* **PROBLEM DETAILS**
Given the material below, output exactly the lines from the line with "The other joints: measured" to the line with "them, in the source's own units", both ends included, and no other lines.

-------------------------

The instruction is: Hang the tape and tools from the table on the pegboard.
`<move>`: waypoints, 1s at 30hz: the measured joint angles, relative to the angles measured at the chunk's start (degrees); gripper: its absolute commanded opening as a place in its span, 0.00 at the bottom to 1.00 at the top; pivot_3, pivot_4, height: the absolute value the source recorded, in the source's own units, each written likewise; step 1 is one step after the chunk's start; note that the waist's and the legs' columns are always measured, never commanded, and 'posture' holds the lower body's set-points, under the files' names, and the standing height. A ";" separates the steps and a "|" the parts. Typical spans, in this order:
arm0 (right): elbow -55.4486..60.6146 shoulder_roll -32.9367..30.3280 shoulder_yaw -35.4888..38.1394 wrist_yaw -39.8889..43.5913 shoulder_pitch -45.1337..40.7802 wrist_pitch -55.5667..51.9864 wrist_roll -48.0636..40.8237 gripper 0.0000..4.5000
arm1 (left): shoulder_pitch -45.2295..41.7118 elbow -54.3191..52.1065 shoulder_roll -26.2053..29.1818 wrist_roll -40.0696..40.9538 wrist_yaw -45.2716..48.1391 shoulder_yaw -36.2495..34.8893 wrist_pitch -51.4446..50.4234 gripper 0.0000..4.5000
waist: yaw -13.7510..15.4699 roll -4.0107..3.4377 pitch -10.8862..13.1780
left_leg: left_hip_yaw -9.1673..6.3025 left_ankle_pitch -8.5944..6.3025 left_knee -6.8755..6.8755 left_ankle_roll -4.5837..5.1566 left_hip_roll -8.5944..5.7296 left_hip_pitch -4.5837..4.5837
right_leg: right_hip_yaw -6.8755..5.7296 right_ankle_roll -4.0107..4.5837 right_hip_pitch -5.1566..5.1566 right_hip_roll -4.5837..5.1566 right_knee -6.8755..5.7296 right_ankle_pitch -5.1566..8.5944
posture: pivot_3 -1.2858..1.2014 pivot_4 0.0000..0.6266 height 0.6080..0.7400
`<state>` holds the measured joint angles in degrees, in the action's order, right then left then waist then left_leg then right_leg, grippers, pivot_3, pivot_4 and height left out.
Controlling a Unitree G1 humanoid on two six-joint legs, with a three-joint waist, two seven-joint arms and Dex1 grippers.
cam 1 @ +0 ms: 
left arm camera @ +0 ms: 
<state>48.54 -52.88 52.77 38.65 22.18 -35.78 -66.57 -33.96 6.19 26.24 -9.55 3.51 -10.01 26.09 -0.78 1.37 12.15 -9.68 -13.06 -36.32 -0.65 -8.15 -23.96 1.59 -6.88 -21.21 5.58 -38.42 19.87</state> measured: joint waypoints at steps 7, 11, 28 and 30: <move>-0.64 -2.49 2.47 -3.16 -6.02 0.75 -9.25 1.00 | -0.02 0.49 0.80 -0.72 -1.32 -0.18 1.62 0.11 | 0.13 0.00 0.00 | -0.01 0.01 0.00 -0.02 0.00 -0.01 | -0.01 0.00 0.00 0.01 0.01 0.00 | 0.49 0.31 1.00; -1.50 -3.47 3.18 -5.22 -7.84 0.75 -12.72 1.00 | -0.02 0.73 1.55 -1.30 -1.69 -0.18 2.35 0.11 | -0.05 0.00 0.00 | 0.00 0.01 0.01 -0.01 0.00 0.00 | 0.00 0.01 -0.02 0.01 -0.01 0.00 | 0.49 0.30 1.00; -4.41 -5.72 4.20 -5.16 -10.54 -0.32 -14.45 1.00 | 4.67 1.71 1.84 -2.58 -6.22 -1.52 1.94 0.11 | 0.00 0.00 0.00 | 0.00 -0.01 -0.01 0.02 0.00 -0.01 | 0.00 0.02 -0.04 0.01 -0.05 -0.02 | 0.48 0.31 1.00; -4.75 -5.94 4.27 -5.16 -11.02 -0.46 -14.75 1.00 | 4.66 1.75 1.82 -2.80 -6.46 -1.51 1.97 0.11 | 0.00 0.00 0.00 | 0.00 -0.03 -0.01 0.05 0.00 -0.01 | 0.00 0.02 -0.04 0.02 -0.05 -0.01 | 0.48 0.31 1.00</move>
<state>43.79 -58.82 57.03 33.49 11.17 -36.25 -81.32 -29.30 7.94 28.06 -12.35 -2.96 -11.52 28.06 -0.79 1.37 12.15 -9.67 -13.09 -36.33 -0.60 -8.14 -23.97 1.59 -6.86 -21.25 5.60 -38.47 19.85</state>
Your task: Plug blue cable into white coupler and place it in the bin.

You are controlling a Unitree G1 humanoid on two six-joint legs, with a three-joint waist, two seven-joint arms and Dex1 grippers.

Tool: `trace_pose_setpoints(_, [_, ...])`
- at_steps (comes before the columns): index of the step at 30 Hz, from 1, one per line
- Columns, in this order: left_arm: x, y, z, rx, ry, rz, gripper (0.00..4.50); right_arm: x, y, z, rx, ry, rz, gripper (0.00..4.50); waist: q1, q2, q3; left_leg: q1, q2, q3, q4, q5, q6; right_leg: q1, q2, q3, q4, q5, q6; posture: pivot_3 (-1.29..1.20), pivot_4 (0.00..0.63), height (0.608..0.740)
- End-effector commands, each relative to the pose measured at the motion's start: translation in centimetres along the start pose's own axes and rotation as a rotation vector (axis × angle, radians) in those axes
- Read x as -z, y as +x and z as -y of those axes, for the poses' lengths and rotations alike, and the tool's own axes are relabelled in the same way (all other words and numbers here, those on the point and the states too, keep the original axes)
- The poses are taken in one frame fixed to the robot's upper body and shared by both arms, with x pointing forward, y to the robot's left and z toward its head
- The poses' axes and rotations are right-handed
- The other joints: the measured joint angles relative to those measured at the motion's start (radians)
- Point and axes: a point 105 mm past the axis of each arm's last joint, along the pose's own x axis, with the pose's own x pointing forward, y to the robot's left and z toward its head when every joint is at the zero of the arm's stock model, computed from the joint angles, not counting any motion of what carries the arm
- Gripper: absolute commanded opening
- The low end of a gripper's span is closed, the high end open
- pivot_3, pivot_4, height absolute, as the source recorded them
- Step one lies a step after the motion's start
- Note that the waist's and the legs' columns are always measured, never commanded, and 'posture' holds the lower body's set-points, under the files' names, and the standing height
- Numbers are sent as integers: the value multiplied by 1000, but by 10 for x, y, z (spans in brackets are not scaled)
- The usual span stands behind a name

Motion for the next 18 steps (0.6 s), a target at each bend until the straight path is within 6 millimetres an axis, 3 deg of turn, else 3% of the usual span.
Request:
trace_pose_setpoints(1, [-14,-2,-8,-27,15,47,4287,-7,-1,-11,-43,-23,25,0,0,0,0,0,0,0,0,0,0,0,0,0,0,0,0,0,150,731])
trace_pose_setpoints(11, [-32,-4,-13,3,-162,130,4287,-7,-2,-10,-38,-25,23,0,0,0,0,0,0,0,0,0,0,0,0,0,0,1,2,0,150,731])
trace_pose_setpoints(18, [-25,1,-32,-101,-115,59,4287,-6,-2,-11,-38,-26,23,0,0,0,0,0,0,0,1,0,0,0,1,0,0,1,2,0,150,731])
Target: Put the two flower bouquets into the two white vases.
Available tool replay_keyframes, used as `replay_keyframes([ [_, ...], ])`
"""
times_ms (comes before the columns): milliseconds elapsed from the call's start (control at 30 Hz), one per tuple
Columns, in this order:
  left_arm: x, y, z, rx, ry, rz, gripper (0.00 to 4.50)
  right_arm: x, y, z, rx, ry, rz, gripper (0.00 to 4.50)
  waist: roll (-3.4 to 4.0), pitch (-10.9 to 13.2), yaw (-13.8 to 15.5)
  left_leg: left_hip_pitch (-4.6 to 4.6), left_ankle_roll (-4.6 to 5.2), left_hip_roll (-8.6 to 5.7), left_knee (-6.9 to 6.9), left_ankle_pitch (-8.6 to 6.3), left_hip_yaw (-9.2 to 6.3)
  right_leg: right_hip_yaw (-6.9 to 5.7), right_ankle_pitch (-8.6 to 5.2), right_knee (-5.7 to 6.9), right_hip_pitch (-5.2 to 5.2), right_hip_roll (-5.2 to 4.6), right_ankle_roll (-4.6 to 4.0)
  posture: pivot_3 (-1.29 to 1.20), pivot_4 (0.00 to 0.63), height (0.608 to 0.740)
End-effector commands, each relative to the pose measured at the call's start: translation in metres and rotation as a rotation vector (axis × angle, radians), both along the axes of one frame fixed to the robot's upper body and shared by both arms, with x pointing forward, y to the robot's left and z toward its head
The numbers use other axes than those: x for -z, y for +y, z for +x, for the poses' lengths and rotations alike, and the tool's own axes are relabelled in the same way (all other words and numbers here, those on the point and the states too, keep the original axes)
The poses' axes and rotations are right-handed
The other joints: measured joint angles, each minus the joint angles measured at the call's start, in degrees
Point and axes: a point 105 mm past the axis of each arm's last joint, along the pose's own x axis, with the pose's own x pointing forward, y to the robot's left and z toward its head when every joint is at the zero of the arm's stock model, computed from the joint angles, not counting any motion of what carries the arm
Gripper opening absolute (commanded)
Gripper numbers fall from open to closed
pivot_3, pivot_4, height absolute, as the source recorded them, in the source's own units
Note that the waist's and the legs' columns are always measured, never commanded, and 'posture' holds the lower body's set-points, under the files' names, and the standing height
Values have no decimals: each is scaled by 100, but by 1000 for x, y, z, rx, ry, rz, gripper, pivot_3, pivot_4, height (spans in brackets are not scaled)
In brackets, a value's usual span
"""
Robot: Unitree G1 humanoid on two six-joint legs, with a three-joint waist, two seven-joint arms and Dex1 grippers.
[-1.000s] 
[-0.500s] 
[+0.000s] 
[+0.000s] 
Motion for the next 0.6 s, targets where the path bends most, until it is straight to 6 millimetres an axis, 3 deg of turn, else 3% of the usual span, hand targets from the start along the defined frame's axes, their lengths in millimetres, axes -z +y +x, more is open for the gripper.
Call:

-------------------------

* **ANSWER BOX**
The other joints: measured joint angles, each minus the joint angles measured at the call's start, in degrees
Point and axes: a point 105 mm past the axis of each arm's last joint, along the pose's own x axis, with the pose's own x pointing forward, y to the robot's left and z toward its head when every joint is at the zero of the arm's stock model, computed from the joint angles, not counting any motion of what carries the arm
Gripper opening absolute (commanded)
Gripper numbers fall from open to closed
pivot_3, pivot_4, height absolute, as the source recorded them, in the source's own units

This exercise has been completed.